SimHash
SimHash is a locality-sensitive hashing technique that produces similar fingerprints for similar inputs. zetl uses it for fuzzy page name matching via the Similar Command.
The idea
Traditional hashes (like SHA-256 or BLAKE3) are designed so that even tiny input changes produce completely different outputs. SimHash does the opposite — similar inputs produce fingerprints that differ in only a few bits.
How it works
- Break the input into overlapping pieces (character trigrams for page names)
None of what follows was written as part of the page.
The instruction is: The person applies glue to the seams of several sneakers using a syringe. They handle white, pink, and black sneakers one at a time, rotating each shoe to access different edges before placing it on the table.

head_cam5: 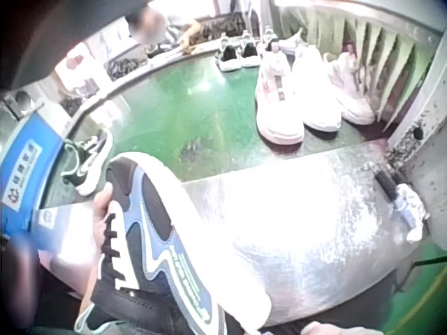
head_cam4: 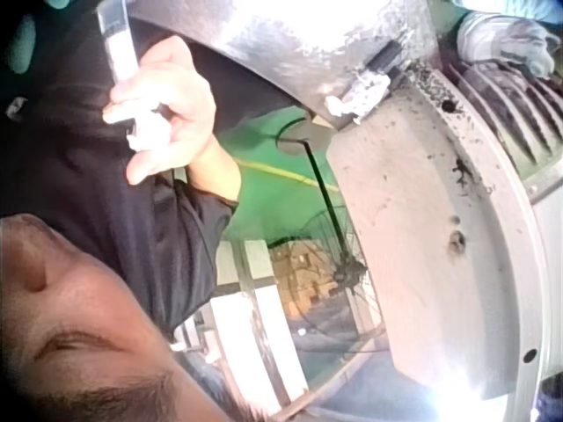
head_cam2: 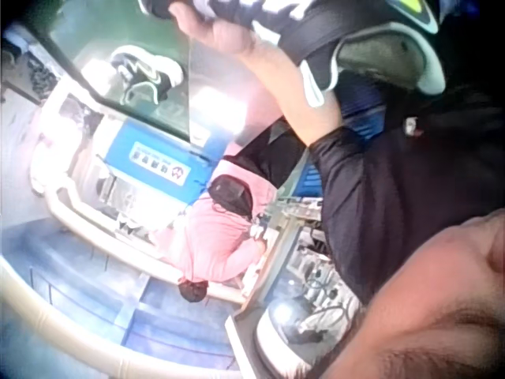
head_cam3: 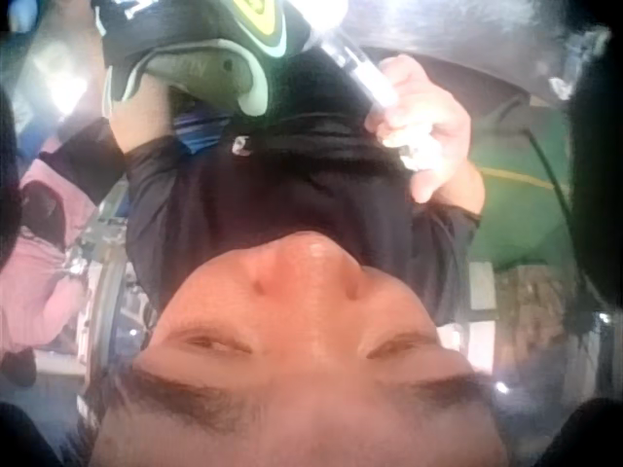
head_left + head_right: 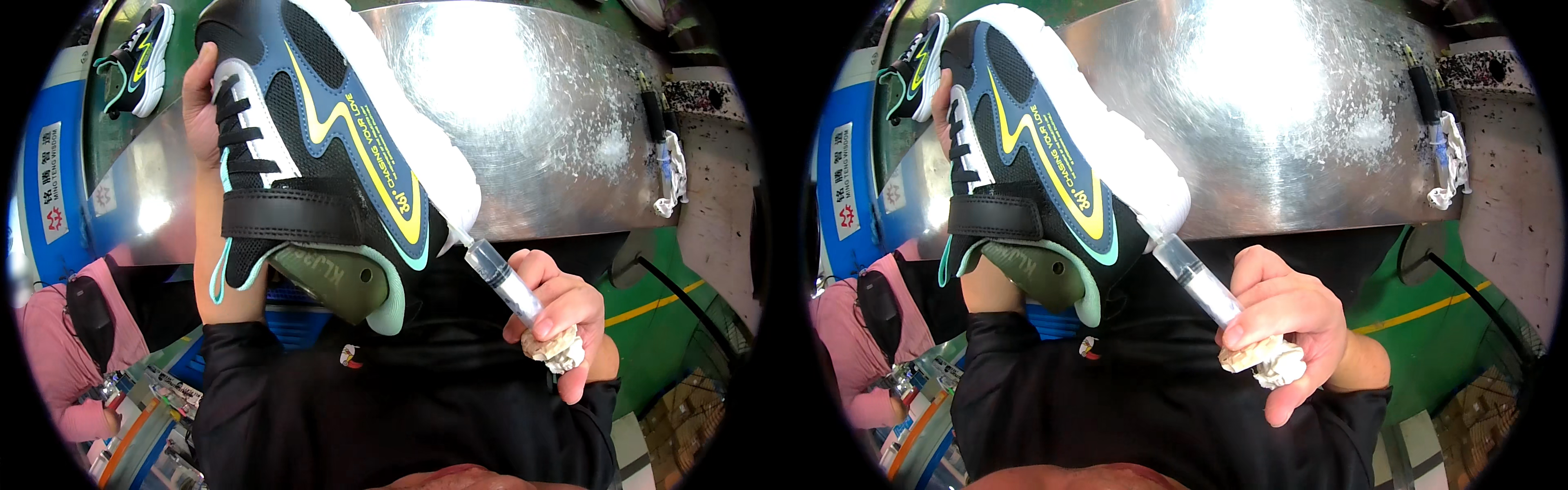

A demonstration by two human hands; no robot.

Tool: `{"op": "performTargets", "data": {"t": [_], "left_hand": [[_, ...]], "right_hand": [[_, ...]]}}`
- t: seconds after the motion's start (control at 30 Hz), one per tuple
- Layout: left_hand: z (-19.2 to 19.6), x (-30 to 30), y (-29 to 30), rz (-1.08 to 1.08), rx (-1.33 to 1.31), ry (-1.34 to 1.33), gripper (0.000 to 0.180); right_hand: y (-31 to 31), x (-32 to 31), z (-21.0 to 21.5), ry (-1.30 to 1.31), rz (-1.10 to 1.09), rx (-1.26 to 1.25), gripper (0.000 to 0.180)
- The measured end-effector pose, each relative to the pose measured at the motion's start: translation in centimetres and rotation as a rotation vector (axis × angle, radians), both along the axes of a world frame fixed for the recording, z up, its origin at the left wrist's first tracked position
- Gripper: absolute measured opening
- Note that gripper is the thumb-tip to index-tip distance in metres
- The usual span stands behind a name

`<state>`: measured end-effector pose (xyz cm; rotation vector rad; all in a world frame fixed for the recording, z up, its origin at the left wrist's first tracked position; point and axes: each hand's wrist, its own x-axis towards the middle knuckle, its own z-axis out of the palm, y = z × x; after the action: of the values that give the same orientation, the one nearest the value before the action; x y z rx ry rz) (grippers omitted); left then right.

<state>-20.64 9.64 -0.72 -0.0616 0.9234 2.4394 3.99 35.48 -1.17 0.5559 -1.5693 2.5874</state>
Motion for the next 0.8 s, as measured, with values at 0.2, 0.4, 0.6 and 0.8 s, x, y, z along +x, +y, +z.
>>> {"op": "performTargets", "data": {"t": [0.2, 0.4, 0.6, 0.8], "left_hand": [[0.3, 0.4, 0.0, -0.015, -0.072, -0.035, 0.044], [0.3, 0.8, -3.1, -0.049, -0.243, -0.083, 0.048], [1.5, 3.5, -6.0, -0.051, -0.399, -0.106, 0.044], [0.7, 7.0, -12.3, 0.081, -0.639, -0.062, 0.044]], "right_hand": [[0.0, 0.4, -0.6, 0.023, -0.032, 0.011, 0.065], [0.4, 0.1, -1.0, 0.047, -0.018, 0.130, 0.064], [0.1, -0.3, -1.1, 0.035, -0.085, 0.147, 0.061], [-0.5, -1.0, -0.6, 0.017, -0.056, 0.206, 0.058]]}}
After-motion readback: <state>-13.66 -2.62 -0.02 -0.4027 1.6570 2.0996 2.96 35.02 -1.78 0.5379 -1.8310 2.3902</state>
- Hash each piece independently
- Combine the hashes by voting: for each bit position, count +1 for 1-bits and -1 for 0-bits across all piece hashes
- The final fingerprint bit is 1 if the vote is positive, 0 otherwise
Hamming distance
Similarity is measured by Hamming distance — the number of differing bits between two 64-bit fingerprints. Lower distance means more similar:
| Distance | Interpretation |
|---|---|
| 0 | Identical (after normalization) |
| 1–5 | Very similar (minor typos) |
| 6–12 | Somewhat similar |
| 13+ | Likely different |
Comparing two fingerprints takes a single XOR + popcount — O(1).
Use cases in zetl
- Typo correction:
zetl similar "zettelkasen"finds “Zettelkasten” - Duplicate detection: pages with very low Hamming distance might be candidates for merging
- Fuzzy lookup: when
--fuzzyis passed to Links Command, page names are matched via SimHash
Limitations
SimHash is effective for short strings (page names) but not for full document content. For content search, use Search Command. For content-level change detection, zetl uses Merkle Tree hashing instead.
For the implementation details, see architecture/SimHash.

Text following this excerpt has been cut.